Он изумленно поглядел Райли вслед, потом снова посмотрел на Гендри, вопросительно подняв брови.
Гендри пожал плечами.
— Хоть убейте, не могу его понять. Странная личность. Он может, глазом не моргнув, проломить человеку череп свинцовой трубой, и в то же время подберет котенка или хромого пса. Если вы принесете ему птицу с подбитым крылом, можете считать, что теперь вы для Райли свой человек. Но о ближних он невысокого мнения, сэр.
Устало откинувшись назад, Вэллери молча, медленно кивнул и закрыл глаза. Николлс склонился над командиром.
— Послушайте, сэр, — тихо, но настойчиво просил он. — Следует прекратить обход. Вы же свалитесь, сэр, честное слово, свалитесь. Обход можно будет продолжить как–нибудь в другой раз.

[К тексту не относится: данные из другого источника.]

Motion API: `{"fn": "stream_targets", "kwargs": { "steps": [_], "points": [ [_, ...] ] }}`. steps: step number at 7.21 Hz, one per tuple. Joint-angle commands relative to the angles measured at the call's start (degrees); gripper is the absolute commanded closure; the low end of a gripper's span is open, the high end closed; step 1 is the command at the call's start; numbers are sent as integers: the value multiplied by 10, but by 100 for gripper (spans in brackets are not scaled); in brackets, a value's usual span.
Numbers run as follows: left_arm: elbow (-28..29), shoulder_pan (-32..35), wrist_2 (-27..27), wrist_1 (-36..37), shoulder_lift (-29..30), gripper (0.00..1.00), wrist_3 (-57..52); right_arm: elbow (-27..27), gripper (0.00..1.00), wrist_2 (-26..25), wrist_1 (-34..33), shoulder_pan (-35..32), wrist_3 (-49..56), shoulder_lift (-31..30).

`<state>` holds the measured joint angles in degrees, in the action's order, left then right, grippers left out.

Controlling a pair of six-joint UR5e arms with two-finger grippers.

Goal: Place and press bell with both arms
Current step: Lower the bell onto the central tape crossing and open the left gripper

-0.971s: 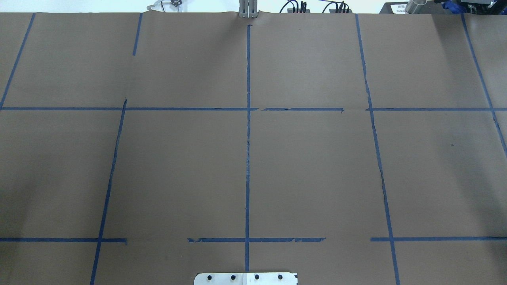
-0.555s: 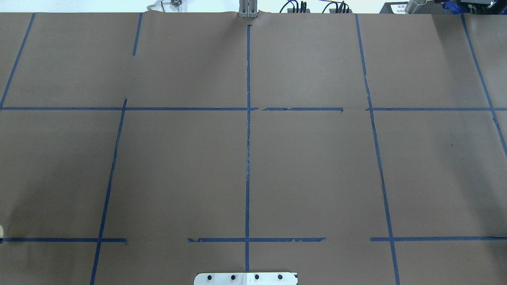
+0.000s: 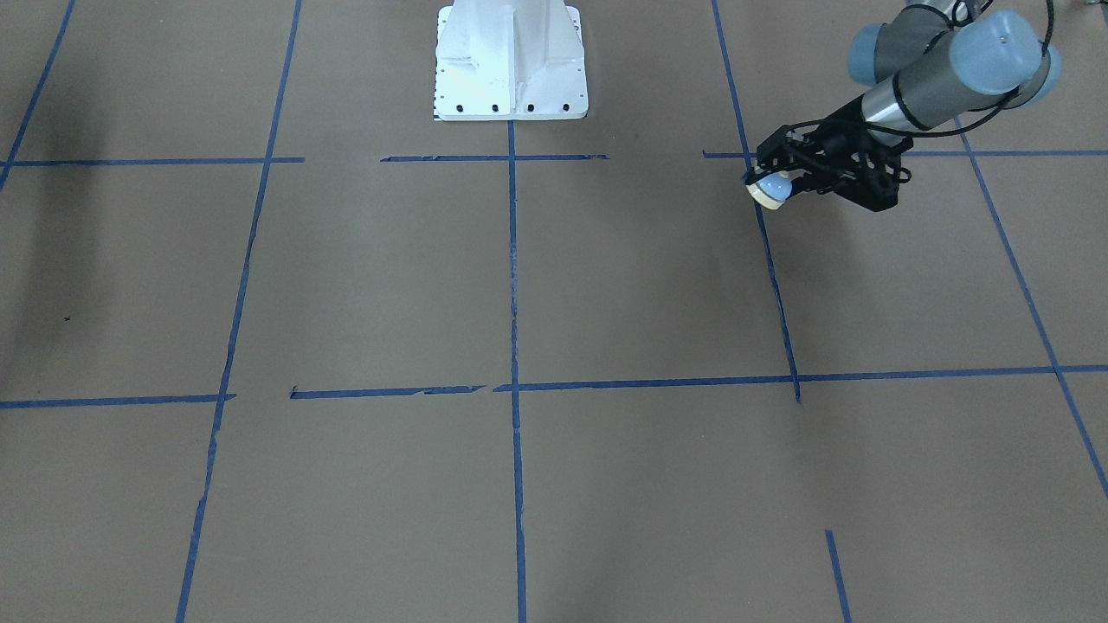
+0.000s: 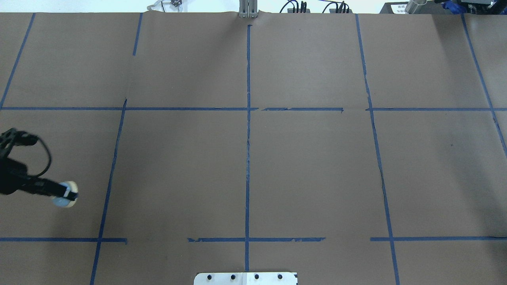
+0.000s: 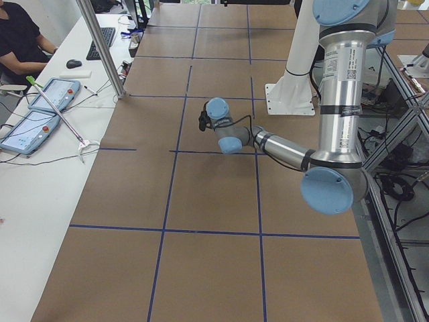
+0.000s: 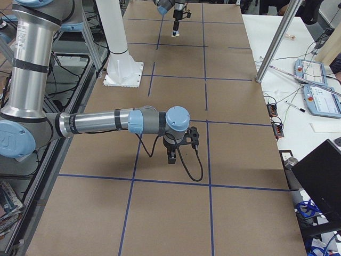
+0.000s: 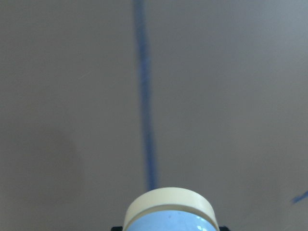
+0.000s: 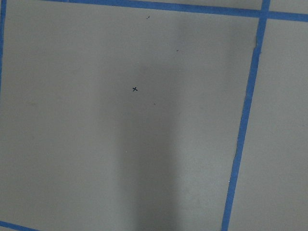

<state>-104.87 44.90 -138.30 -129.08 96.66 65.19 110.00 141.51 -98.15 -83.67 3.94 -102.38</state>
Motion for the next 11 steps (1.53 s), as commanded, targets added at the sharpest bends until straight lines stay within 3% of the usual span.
{"fn": "stream_targets", "kwargs": {
  "steps": [1,4,6,8,9,10,11],
  "points": [
    [44,-37,37,232,209,80,11,1,0,1,1,0,-2,1],
    [281,-100,158,262,414,80,20,-1,0,26,15,1,-2,2],
    [363,-112,183,258,478,74,42,-1,0,26,15,2,-2,2],
    [390,-113,204,256,498,71,42,-1,0,26,15,3,-2,2],
    [403,-116,218,255,502,62,41,-1,0,26,15,3,-2,2],
    [408,-119,219,255,504,46,41,-1,0,27,15,4,-2,2],
    [408,-119,225,255,506,17,41,-1,0,27,15,4,-2,2]
  ]
}}
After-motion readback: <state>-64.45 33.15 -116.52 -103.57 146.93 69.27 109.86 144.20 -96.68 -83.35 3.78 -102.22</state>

— Боюсь, ничего не выйдет, — терпеливо объяснил Вэллери. — Вам трудно это понять, но другого раза не будет.
Вэллери повернулся к Гендри.
— Так вы полагаете, что справитесь, старшина?

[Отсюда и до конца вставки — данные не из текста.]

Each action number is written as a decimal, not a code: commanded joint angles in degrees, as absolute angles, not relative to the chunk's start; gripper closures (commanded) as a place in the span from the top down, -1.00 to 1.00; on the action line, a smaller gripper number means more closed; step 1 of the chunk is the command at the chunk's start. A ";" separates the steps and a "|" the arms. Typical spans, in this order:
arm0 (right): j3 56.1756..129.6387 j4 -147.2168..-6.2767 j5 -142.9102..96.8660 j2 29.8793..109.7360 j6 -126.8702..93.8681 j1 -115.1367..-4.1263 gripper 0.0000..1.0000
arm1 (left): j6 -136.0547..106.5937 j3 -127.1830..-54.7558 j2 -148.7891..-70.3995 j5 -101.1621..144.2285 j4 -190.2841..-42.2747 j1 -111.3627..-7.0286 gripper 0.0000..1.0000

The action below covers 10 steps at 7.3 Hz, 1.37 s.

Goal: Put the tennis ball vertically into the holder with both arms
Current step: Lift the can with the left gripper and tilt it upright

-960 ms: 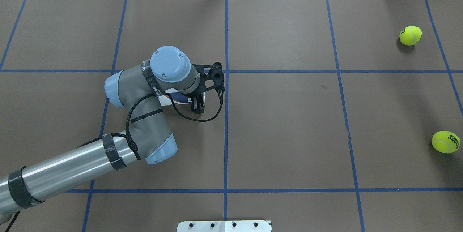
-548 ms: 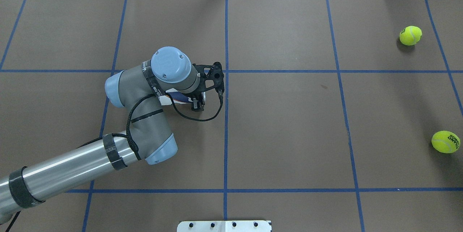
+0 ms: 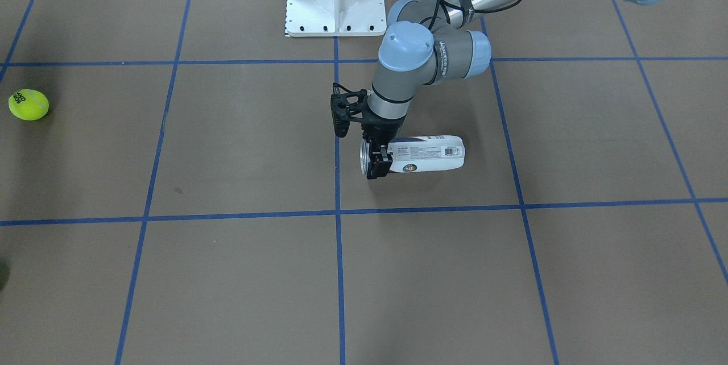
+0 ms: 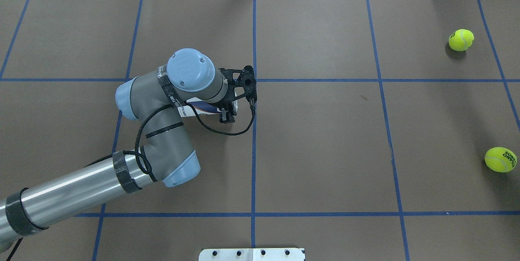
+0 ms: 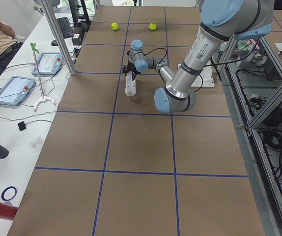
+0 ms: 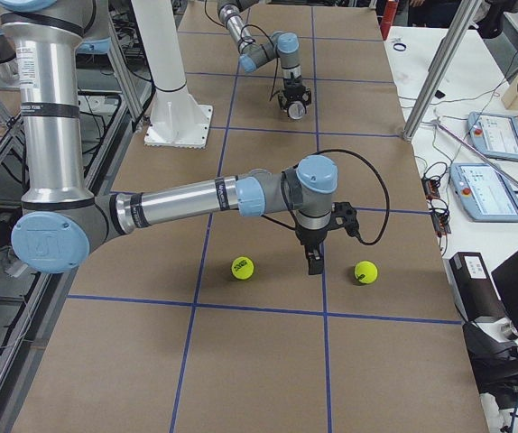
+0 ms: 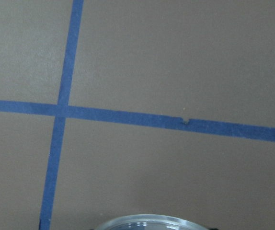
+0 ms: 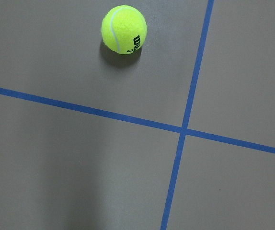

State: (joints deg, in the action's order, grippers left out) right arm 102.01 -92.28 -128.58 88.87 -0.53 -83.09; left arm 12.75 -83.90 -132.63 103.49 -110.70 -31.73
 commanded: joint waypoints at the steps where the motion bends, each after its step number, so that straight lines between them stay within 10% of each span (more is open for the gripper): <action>1: 102.04 -92.29 -128.58 88.86 -0.53 -83.06 0.98 | 7.51 -91.72 -132.63 103.71 -112.14 -32.08 0.15; 6: 102.30 -92.29 -128.58 88.86 -0.53 -83.06 0.98 | -15.96 -92.12 -132.63 102.92 -148.64 -32.87 0.15; 10: 102.48 -92.20 -128.58 88.86 -0.53 -83.14 0.98 | -21.34 -77.28 -135.52 88.91 -181.09 -32.26 0.15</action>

— Насчет нас не беспокойтесь, сэр, — ответил Гендри. Акцент выдавал в нем уроженца Девоншира. — Себя поберегите, а уж кочегары вас не подведут, — прибавил он с грубоватой нежностью.
С усилием поднявшись на ноги, Вэллери слегка коснулся рукава Гендри.
— А знаете, старшина, я был в этом уверен… Готовы, Хартли? — Командир вдруг умолк, заметив огромную закутанную фигуру, ждущую у основания трапа. У верзилы было темное, мрачное лицо. — Кто это? Ах да, узнал. Никогда бы не подумал, что кочегарам бывает настолько холодно, — улыбнулся он.